On high end performance servers with a huge amount of memory you might notice some spikes on I/O activity due checkpoint executions as examplified below:

checkpoint

On SQL Server error log after enabling trace flags 3504 and 3502 to enable checkpoint verbose logging you might notice:

(…)

2008-11-13 16:10:19.57 spid13s Ckpt dbid 5 started (0)

2008-11-13 16:10:19.57 spid13s About to log Checkpoint begin.

2008-11-13 16:10:20.41 spid13s Ckpt dbid 5 phase 1 ended (0)

2008-11-13 16:10:30.17 spid13s FlushCache: cleaned up 192890 bufs with 32627 writes in 9760 ms (avoided 4882 new dirty bufs)

2008-11-13 16:10:30.17 spid13s average throughput: 154.40 MB/sec, I/O saturation: 5449

2008-11-13 16:10:30.17 spid13s last target outstanding: 2586

2008-11-13 16:10:30.17 spid13s About to log Checkpoint end.
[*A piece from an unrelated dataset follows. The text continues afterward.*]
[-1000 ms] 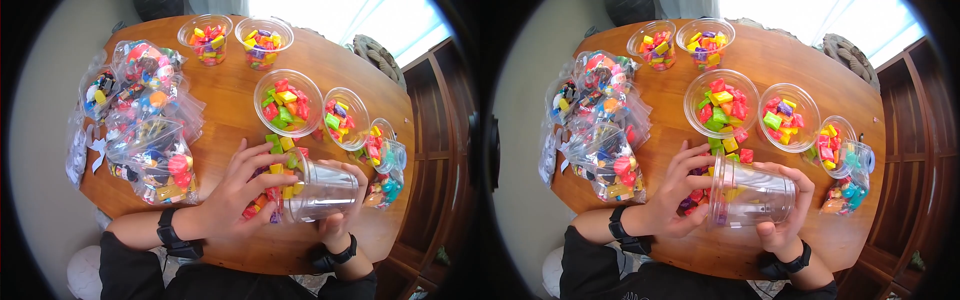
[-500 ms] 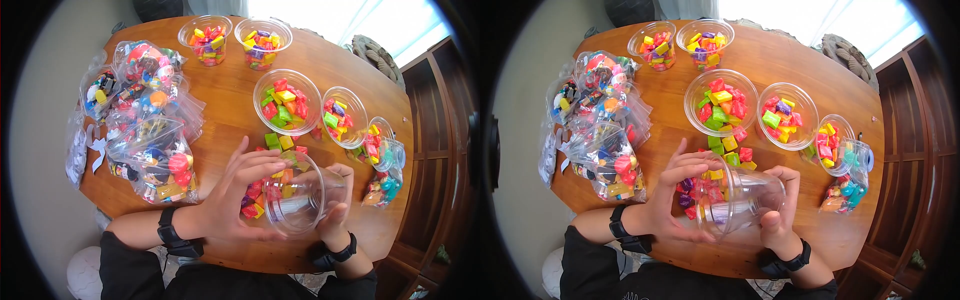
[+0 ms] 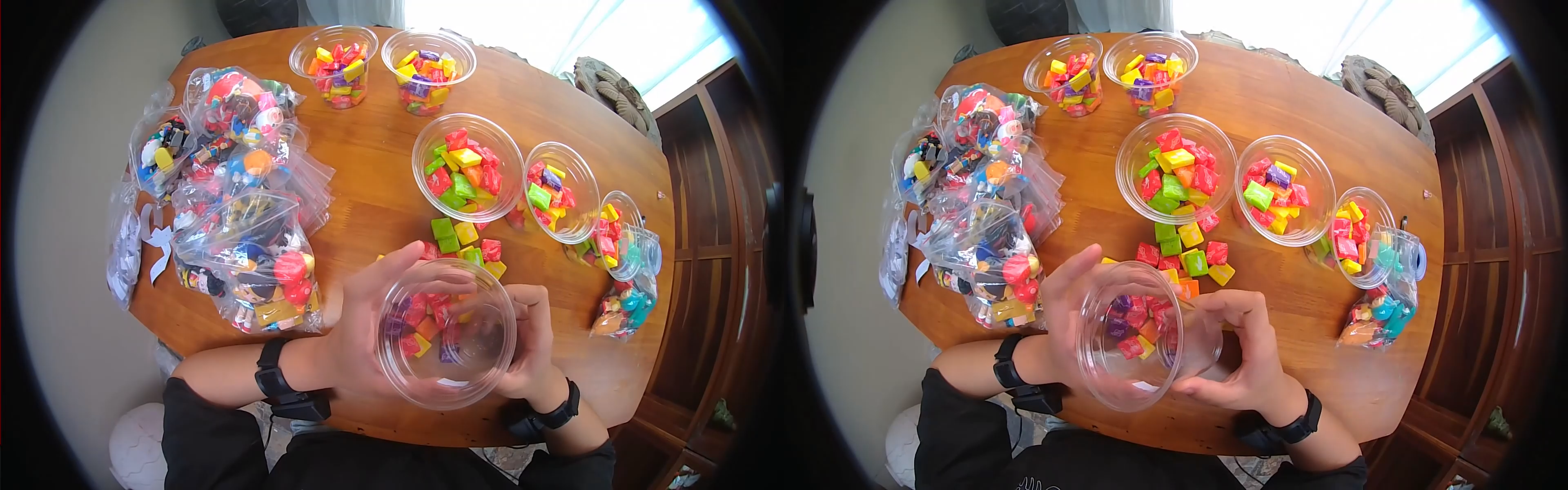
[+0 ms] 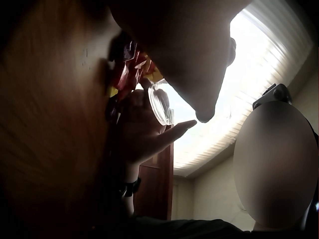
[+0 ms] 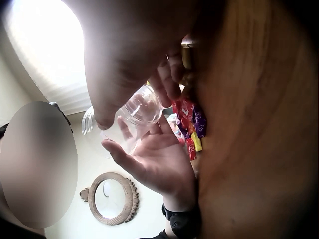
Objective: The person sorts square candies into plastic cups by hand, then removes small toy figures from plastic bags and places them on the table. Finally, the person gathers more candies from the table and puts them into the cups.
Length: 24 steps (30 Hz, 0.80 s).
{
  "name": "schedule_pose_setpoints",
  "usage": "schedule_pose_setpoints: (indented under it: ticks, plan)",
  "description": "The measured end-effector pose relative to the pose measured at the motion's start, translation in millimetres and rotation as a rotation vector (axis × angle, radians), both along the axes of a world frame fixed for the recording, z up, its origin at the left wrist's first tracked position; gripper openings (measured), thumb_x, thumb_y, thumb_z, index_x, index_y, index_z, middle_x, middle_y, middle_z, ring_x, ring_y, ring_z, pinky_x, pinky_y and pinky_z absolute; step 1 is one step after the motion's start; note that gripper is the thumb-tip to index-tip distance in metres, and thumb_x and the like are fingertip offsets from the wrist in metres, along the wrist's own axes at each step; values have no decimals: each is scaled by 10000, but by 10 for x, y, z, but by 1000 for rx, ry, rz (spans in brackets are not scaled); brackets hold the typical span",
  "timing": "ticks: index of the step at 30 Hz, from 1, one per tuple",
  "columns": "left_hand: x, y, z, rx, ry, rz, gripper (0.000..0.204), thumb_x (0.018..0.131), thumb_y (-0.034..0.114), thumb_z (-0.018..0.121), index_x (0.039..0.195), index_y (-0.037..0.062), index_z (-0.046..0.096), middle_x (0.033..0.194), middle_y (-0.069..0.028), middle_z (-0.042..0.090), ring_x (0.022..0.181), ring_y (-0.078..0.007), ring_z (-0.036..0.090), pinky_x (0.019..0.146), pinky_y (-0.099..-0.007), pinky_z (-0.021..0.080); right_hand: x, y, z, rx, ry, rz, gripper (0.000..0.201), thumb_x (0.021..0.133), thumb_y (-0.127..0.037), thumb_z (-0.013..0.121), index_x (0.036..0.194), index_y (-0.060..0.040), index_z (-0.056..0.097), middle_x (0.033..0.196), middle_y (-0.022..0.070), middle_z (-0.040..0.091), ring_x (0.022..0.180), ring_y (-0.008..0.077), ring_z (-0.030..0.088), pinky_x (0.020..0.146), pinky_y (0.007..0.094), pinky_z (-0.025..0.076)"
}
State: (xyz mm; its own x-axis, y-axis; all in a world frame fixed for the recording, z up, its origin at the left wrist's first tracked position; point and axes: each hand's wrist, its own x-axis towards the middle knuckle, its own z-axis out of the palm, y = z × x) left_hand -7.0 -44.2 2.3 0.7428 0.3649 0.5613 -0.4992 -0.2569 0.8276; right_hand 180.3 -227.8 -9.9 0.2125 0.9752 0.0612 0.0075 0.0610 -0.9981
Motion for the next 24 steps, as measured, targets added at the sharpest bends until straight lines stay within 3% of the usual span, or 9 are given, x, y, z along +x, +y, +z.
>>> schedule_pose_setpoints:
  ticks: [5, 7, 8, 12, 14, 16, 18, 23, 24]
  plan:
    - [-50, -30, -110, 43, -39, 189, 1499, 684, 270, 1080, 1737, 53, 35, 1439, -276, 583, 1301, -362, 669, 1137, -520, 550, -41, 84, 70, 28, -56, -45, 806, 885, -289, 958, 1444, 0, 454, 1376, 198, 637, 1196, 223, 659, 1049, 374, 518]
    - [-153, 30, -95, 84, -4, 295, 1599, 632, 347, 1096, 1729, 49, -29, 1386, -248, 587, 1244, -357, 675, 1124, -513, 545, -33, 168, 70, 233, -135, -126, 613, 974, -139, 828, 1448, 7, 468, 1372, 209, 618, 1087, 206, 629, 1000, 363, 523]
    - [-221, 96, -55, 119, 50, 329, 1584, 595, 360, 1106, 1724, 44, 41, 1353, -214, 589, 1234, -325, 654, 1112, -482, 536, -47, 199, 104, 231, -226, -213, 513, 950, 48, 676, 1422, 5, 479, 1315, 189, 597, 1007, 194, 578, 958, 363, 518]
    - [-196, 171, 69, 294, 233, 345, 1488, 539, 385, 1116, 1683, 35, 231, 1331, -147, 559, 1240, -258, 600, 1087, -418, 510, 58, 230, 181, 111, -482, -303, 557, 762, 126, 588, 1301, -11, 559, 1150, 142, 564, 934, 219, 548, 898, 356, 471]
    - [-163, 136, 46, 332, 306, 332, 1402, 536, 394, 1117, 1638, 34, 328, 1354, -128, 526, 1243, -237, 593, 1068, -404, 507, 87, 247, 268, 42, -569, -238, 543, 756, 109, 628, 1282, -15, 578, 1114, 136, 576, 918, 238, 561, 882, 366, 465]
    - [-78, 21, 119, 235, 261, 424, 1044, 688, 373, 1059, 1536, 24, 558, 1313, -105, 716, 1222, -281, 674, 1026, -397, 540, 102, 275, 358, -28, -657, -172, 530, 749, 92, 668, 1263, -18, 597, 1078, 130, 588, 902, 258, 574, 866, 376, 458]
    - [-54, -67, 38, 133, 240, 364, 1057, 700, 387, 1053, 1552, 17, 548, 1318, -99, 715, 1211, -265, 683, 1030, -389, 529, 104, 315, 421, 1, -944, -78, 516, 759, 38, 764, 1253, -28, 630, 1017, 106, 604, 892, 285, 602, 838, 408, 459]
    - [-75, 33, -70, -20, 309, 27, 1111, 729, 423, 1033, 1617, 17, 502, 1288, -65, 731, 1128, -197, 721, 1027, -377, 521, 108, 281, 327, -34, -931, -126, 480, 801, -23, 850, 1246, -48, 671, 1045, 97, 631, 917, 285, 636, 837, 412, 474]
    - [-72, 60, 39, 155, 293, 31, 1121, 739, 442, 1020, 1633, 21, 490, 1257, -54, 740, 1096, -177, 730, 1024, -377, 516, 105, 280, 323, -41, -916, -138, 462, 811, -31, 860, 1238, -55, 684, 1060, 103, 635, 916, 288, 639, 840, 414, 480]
2008-11-13 16:10:30.18 spid13s Ckpt dbid 5 complete

2008-11-13 16:10:30.24 Backup Log was backed up. Database: PRD, creation date(time): 2008/04/15(19:53:05), first LSN: 8931:5148940:1, last LSN: 8931:8029018:1, number of dump devices: 1, device information: (FILE=1, TYPE=DISK: {'F:\PRD\BACKUP\LS_SOURCE\PRD_20081113151016.trn'}). This is an informational message only. No user action is required.
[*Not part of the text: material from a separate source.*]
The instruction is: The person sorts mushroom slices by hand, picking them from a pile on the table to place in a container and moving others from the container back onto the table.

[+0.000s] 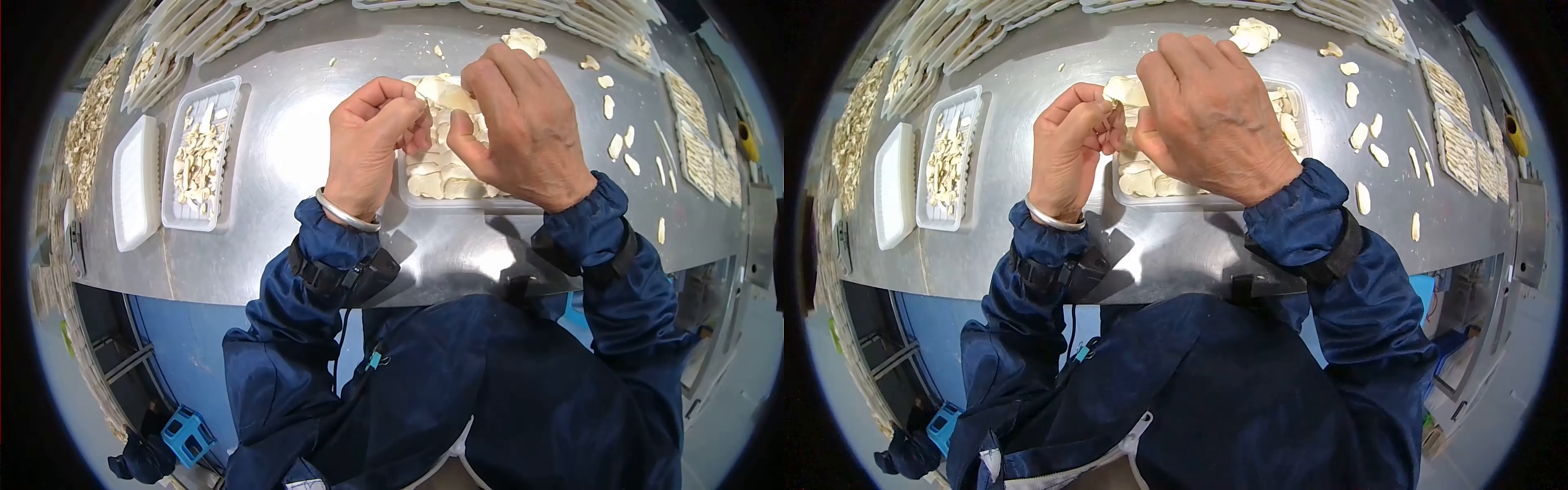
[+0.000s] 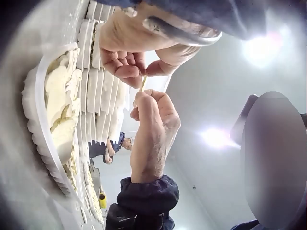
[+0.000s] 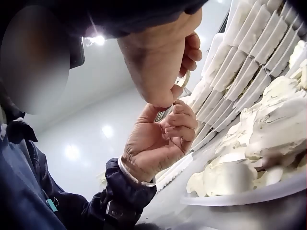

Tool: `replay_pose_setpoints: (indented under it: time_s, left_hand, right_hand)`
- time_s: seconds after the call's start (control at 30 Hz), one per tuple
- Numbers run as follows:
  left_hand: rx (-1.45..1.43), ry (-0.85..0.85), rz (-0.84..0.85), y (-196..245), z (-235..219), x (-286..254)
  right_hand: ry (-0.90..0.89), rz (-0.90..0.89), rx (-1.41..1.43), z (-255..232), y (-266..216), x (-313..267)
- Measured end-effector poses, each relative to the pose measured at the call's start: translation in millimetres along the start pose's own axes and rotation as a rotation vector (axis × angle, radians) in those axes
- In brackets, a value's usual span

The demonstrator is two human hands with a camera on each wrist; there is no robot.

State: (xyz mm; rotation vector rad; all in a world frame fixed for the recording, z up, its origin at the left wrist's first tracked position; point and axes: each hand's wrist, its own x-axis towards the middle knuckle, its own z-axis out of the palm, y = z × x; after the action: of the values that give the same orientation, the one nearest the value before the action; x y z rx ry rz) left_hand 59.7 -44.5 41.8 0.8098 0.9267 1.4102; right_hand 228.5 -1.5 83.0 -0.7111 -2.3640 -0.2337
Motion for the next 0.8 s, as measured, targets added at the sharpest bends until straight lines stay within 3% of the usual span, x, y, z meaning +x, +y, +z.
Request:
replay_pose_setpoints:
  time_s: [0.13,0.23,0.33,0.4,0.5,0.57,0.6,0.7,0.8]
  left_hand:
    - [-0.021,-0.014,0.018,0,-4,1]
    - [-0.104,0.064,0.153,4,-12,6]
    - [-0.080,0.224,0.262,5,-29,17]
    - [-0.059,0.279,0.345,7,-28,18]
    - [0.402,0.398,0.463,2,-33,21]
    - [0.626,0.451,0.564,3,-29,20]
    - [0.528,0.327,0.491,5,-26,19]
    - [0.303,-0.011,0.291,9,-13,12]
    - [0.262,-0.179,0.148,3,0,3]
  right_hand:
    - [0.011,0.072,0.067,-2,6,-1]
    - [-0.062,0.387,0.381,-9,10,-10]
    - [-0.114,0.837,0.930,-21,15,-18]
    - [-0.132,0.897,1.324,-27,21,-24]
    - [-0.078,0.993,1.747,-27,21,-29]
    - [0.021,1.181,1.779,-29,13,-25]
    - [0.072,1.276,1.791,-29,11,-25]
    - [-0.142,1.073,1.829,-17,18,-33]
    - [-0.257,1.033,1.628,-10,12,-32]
2008-11-13 16:11:30.17 spid13s Ckpt dbid 5 started (0)

2008-11-13 16:11:30.17 spid13s About to log Checkpoint begin.

2008-11-13 16:11:31.27 spid13s Ckpt dbid 5 phase 1 ended (0)
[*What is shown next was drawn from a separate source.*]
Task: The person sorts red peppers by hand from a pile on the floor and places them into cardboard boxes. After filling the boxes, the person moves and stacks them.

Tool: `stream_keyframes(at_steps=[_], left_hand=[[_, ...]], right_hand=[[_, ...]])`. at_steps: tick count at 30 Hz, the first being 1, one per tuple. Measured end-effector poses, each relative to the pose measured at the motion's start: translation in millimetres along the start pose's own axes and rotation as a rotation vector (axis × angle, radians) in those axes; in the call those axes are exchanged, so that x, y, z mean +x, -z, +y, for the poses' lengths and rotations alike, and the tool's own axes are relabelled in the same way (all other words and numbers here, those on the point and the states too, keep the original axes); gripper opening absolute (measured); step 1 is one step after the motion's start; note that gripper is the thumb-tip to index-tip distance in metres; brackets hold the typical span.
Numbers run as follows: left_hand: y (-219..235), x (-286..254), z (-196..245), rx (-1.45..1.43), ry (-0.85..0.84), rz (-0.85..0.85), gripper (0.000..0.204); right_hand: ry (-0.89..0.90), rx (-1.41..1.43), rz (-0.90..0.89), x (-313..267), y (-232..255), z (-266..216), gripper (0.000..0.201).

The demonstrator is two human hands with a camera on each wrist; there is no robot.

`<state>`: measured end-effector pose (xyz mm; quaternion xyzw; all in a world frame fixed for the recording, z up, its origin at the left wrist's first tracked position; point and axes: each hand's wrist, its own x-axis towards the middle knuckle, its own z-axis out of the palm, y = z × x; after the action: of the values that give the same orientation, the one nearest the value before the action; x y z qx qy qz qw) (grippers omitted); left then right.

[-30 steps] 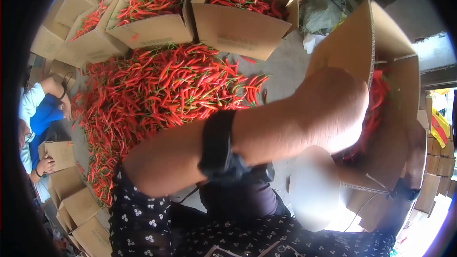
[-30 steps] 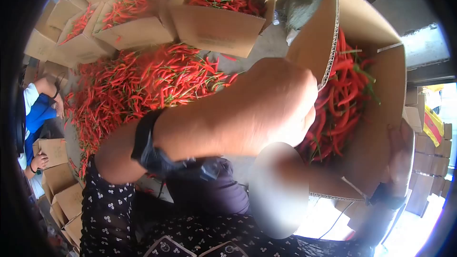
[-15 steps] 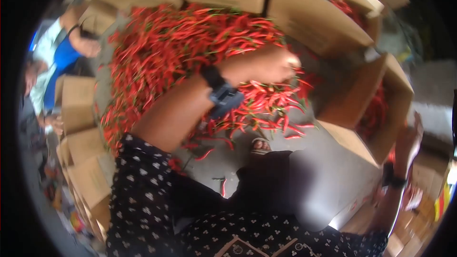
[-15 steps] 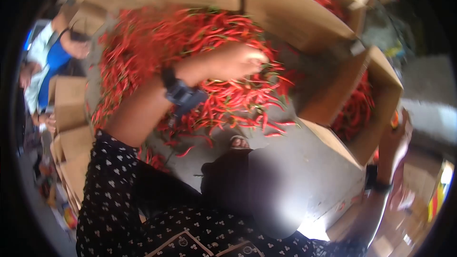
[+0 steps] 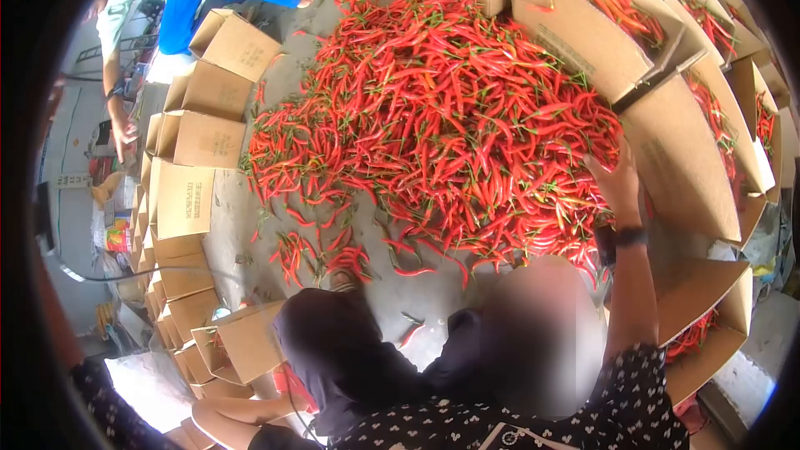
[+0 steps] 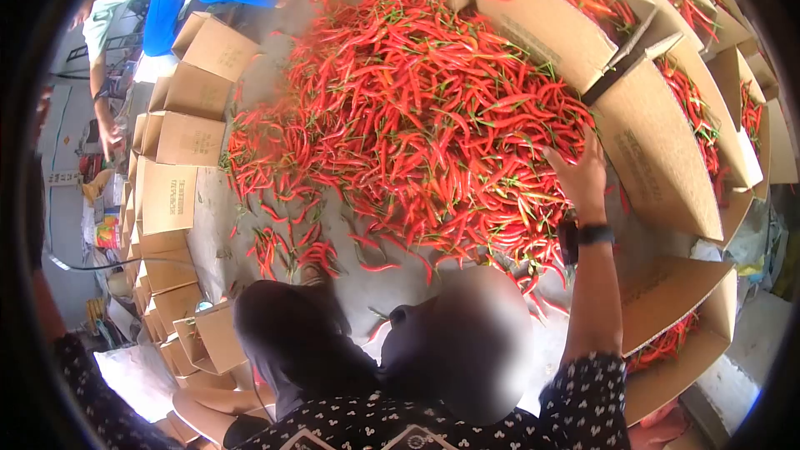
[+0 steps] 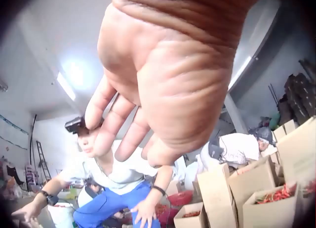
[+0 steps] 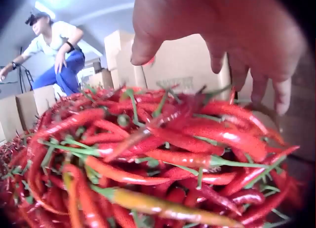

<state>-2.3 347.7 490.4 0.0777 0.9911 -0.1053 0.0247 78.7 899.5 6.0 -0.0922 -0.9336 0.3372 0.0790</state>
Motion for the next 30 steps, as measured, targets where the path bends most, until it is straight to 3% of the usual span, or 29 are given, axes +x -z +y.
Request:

2008-11-13 16:11:37.01 spid13s FlushCache: cleaned up 185883 bufs with 31357 writes in 5740 ms (avoided 575 new dirty bufs)

2008-11-13 16:11:37.01 spid13s average throughput: 253.00 MB/sec, I/O saturation: 3076

2008-11-13 16:11:37.01 spid13s last target outstanding: 8800

2008-11-13 16:11:37.01 spid13s About to log Checkpoint end.

2008-11-13 16:11:37.01 spid13s Ckpt dbid 5 complete

(…)

To avoid these spikes you can apply -k startup parameter as described in https://support.microsoft.com/kb/929240 - FIX: I/O requests that are generated by the checkpoint process may cause I/O bottlenecks if the I/O subsystem is not fast enough to sustain the IO requests in SQL Server 2005

In case you notice that backups/ transaction log backups are being blocked for too long by checkpoint check disk write latency because checkpoint algorithm is dynamic and automatic throttling will be done.

On SQL Server checkpoint has been enhanced to do automatic throttling. Automatic throttling will be done for all background and implicit checkpoints, as well as manual checkpoints that do not specify a duration.

With automatic throttling, checkpoint will measure the impact that it has on I/O latency, and will automatically adjust the amount of outstanding checkpoint I/O in order to keep the overall latency from being unduly affected. This will minimize the impact that checkpoint has on foreground applications. If checkpoint detects I/O latency higher than 20 ms checkpoint will automatic throttling I/O requests submitted by checkpoint.